Exercise instructions: Of the lines listed below, return exactly those that run from the line containing "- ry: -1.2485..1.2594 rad" through the line containing "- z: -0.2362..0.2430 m", both included.
************
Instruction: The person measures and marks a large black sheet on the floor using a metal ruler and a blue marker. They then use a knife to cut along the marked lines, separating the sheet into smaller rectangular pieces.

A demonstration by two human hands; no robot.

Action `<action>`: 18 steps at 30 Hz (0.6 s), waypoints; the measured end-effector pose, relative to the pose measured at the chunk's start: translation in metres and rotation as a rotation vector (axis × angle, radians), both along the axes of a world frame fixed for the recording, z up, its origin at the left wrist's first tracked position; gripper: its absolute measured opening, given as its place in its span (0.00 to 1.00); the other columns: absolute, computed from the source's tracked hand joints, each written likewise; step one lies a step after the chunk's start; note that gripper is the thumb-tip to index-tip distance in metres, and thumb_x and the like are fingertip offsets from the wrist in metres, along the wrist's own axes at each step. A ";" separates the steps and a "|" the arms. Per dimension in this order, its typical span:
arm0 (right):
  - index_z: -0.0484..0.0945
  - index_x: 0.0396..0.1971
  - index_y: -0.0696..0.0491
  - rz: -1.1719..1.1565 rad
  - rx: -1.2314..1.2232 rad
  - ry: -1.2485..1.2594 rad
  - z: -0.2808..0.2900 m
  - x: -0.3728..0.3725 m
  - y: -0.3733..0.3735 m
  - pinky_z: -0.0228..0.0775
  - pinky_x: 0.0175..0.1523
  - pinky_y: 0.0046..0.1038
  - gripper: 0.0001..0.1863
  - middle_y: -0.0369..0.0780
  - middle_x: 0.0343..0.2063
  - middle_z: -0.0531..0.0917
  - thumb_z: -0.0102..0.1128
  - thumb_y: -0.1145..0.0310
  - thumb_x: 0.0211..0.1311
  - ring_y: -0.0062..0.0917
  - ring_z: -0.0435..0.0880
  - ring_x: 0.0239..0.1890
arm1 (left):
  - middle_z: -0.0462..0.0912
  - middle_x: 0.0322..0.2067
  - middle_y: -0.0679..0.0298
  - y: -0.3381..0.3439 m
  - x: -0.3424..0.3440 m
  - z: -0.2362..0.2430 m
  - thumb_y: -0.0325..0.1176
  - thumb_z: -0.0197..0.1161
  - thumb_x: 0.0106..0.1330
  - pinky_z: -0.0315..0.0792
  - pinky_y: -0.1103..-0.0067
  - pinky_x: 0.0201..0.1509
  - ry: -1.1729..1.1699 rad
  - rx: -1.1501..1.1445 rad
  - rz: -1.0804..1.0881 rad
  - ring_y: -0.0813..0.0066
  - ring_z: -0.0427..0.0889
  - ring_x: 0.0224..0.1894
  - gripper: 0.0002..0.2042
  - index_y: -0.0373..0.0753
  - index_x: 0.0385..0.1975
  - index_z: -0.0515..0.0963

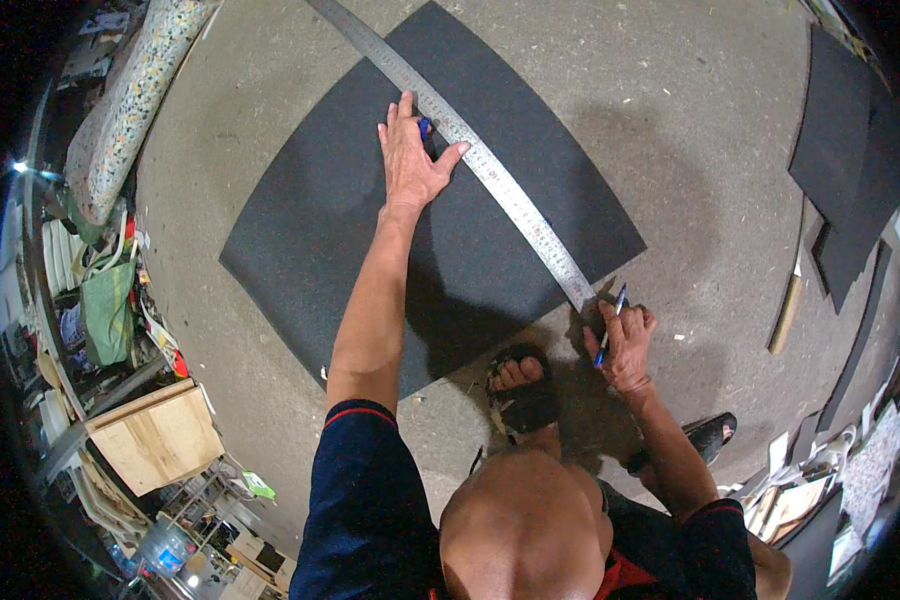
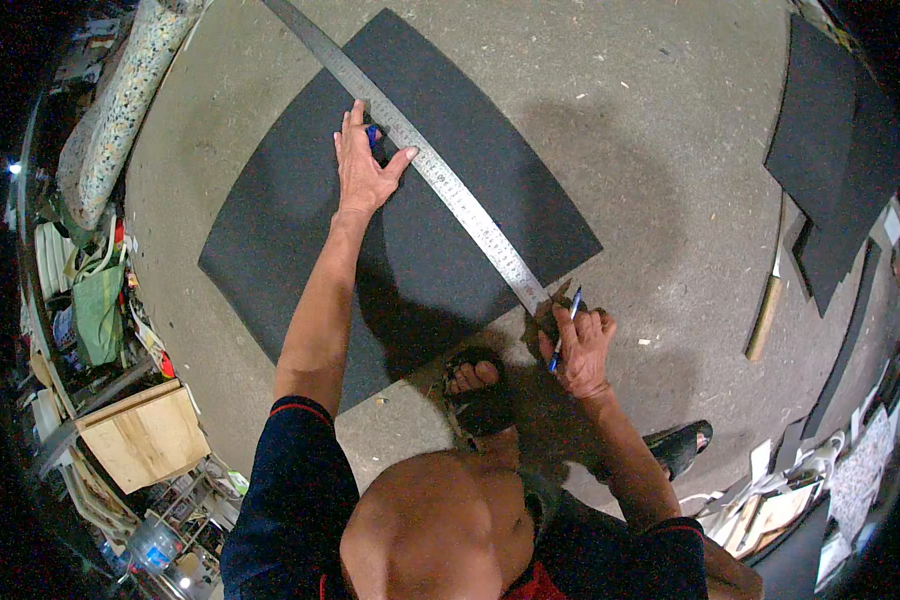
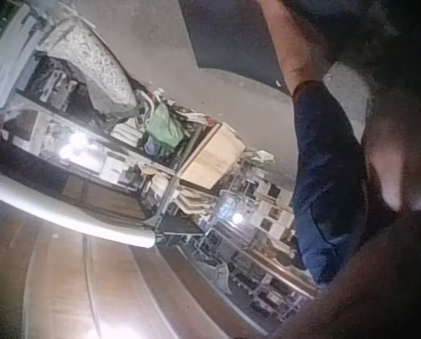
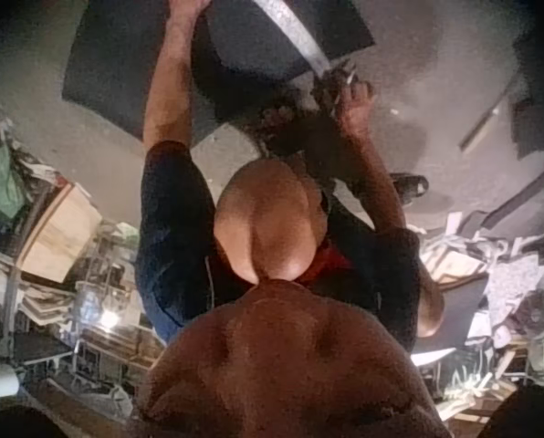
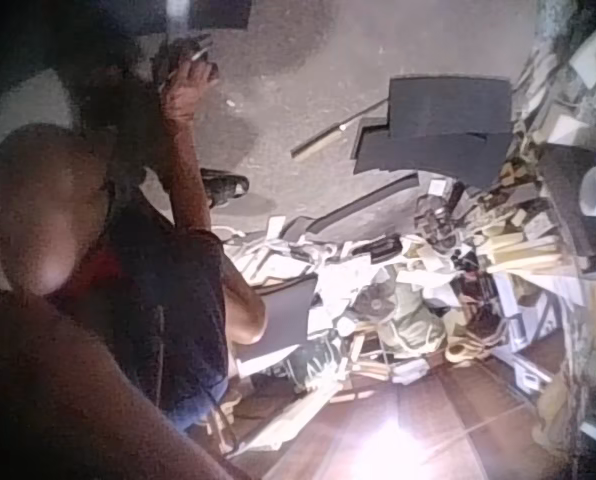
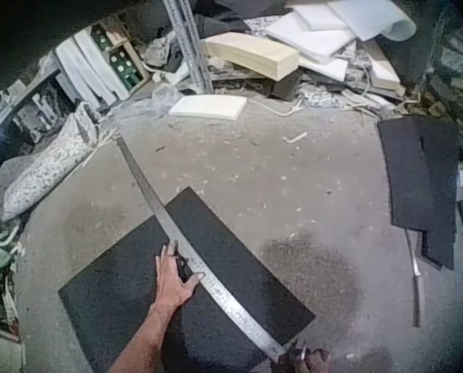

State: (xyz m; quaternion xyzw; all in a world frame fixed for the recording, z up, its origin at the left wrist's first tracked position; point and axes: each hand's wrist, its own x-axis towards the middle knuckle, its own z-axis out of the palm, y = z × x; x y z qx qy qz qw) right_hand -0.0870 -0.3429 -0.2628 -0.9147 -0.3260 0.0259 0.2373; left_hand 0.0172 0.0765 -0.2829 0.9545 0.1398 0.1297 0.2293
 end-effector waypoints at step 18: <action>0.76 0.56 0.52 -0.034 0.048 0.043 0.004 0.000 -0.003 0.61 0.54 0.45 0.29 0.43 0.38 0.78 0.73 0.63 0.54 0.39 0.76 0.41 | 0.54 0.74 0.46 -0.001 0.003 0.005 0.68 0.80 0.36 0.34 0.51 0.81 0.235 0.087 -0.051 0.45 0.42 0.79 0.70 0.33 0.75 0.47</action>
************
Exercise output:
  - ry: -1.2485..1.2594 rad
  - z: -0.2808..0.2900 m
  - x: -0.3728..0.3725 m
  - y: -0.3733..0.3735 m
  - pinky_z: -0.0228..0.0775
  - pinky_x: 0.0175..0.1523
  - pinky_y: 0.0046..0.1038
  - gripper: 0.0001..0.1863
  - middle_y: -0.0369..0.0780
  - middle_x: 0.0343..0.2063
  - middle_z: -0.0531..0.0917
  - thumb_z: -0.0102..0.1128
  - thumb_y: -0.1145..0.0310
  - thumb_x: 0.0211..0.1311
  - ring_y: -0.0062..0.0917
  - ring_z: -0.0435..0.0880
  - ring_x: 0.0239..0.1890
arm1 (left):
  - middle_z: -0.0462..0.0912
  - middle_x: 0.0322..0.2067
  - middle_y: -0.0679..0.0298
  - y: -0.3381..0.3439 m
  - x: -0.3424..0.3440 m
  - z: -0.2362..0.2430 m

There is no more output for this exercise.